Cattle moved to the south side of the building

Cattle in a more sheltered place

Cattle now making use of the outside sheep shelters


 Then I had to cut the cattle off from getting into my bales of hay. I started by setting up some temporary posts and running a temporary fence line. I had to take a cordless drill and make holes in the ground for each of the half dozen posts.

Temporary electric fence posts put in with the aid of a cordless drill

 I also had to open the cattle water. I love my Cobett waterer, but that was the worst ice I had ever seen on the thing. It was 4 inches thick where the cattle last drank from it and 6 inches on the other side of the waterer. It took several minutes of work with the hammer and pry bar, but I got it open and then the cows, who were impatiently waiting for me, started drinking.

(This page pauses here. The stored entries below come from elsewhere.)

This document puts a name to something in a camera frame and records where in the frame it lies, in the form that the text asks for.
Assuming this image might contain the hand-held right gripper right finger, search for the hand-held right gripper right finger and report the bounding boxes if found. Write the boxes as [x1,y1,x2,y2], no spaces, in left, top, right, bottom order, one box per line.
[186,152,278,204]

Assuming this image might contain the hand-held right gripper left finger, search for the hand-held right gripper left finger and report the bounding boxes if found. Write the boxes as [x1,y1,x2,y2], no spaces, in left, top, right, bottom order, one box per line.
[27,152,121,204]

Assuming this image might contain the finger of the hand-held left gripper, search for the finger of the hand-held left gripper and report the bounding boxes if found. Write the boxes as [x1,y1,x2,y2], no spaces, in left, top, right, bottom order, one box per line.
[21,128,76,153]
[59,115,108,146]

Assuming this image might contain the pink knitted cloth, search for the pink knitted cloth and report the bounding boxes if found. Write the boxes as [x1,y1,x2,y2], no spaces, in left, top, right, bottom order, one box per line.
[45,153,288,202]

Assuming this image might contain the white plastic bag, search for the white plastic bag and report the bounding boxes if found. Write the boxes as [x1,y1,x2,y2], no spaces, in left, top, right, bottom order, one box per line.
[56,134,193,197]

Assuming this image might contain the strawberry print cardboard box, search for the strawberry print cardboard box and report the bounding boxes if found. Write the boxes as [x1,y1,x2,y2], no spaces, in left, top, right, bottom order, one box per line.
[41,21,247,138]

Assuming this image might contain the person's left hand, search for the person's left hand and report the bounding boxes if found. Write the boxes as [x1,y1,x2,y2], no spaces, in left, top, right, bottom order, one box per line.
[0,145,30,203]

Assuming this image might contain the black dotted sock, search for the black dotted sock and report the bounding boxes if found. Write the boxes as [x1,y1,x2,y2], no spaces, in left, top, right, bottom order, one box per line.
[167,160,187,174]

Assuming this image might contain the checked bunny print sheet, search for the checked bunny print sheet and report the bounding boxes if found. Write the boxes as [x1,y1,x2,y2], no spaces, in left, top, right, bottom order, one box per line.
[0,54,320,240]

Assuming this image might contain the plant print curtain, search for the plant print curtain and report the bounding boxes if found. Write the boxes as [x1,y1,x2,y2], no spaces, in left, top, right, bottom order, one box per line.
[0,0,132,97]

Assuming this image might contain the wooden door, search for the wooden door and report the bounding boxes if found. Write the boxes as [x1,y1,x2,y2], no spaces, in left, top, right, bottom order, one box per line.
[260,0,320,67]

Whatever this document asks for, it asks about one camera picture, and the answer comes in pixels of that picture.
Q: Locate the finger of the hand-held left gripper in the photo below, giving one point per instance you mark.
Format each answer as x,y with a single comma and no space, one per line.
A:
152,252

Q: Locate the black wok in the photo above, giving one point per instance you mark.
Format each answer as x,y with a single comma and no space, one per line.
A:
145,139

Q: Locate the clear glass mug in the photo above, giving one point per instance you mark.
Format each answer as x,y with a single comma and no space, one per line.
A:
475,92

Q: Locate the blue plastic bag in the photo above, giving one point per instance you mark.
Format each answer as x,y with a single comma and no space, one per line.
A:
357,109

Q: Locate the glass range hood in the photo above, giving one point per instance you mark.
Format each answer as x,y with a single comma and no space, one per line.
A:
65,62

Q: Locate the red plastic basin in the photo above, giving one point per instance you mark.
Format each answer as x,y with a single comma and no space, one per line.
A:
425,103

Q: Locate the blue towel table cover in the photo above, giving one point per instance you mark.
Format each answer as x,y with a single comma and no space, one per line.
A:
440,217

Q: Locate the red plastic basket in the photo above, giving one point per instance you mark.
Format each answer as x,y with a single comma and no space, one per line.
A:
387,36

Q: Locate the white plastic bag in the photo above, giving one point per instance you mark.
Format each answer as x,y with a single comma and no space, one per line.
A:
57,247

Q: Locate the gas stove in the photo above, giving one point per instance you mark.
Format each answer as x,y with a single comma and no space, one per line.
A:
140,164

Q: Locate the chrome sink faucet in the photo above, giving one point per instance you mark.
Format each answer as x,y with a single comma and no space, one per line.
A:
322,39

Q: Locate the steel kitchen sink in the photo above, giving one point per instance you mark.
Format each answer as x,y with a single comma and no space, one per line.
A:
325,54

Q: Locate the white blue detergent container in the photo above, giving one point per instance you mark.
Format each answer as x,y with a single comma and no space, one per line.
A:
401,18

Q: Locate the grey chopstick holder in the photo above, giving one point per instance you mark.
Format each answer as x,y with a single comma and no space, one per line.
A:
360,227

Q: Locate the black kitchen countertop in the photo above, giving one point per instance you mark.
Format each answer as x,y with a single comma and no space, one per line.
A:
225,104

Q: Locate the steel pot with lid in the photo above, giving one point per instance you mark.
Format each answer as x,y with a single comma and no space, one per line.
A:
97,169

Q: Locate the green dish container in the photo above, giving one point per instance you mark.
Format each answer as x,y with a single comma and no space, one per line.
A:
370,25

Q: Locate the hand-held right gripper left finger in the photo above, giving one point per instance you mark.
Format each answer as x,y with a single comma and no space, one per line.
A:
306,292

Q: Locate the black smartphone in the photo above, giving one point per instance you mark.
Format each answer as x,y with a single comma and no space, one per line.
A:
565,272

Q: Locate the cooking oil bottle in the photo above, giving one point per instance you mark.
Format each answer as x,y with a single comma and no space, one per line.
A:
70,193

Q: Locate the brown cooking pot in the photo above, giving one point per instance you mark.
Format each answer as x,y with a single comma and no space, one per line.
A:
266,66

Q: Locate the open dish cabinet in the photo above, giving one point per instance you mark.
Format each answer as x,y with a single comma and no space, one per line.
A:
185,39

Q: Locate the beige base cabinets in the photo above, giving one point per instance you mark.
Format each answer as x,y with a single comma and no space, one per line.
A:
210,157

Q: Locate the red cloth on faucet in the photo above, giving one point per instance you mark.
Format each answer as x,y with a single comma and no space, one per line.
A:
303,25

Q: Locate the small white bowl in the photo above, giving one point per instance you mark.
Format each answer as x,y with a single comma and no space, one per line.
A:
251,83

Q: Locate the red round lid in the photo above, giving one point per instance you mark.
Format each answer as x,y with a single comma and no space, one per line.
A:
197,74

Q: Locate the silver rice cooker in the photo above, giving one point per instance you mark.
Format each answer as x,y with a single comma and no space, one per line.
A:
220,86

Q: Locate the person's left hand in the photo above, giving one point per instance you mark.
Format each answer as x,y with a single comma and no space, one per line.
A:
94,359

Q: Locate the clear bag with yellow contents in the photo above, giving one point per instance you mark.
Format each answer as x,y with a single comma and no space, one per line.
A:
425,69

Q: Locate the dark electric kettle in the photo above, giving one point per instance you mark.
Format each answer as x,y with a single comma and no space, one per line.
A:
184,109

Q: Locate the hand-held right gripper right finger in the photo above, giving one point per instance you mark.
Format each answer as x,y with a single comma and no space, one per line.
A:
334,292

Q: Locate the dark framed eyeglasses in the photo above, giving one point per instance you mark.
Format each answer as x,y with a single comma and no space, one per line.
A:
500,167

Thick ice on the Cobett cattle water


The cows swarm the Cobett once the ice is off

Lastly, I had to deal with the little things that happen when you move livestock into an area you don't usually have them. I had to reconnect that section of fence to my electrified fence because I had cut the supply line a year or two back for some forgotten reason. The I found that several calves decided to escape through a gap in the the wood fence that I had always intended to close off. So, that project got completed  and the calves got rounded up and returned to the pasture, but not before I chased them around the house yard far longer then I would have liked given the temperature.

Former small gap in the fence that the calves decided to exploit


All and all it is good to be home. It is hard traveling with children and it is nice to work on getting them back into a routine. I think my Son is the happiest to be home since he is not nearly as outgoing as his sister. It could also be that he was tired of ridding around in the back seat of a mini van with his father for several days. 
Watching Daddy int he back of the mini van

I am looking forward to preschool opening up again and life retuning to normal,  but Hazel and I did enjoy a morning of playing with Duplo blocks together.  I will keep you posted as the weather moderates and I get a chance to tackle some farm projects that could use my attention. 

Showing Daddy the rolling Duplo tower






Tuesday, December 31, 2013

Rounding Out 2013


I figured an end of the year wrap-up was in order. I have been at home with both kids for the last week and it has not always been easy. The weather has been much colder then normal with one or two decent days each week. I avoid working with the kids outside most of the time since it has been so cold. My daughter has been helping me with chores and the neighbor's chores the past few mornings when Janice has been at work.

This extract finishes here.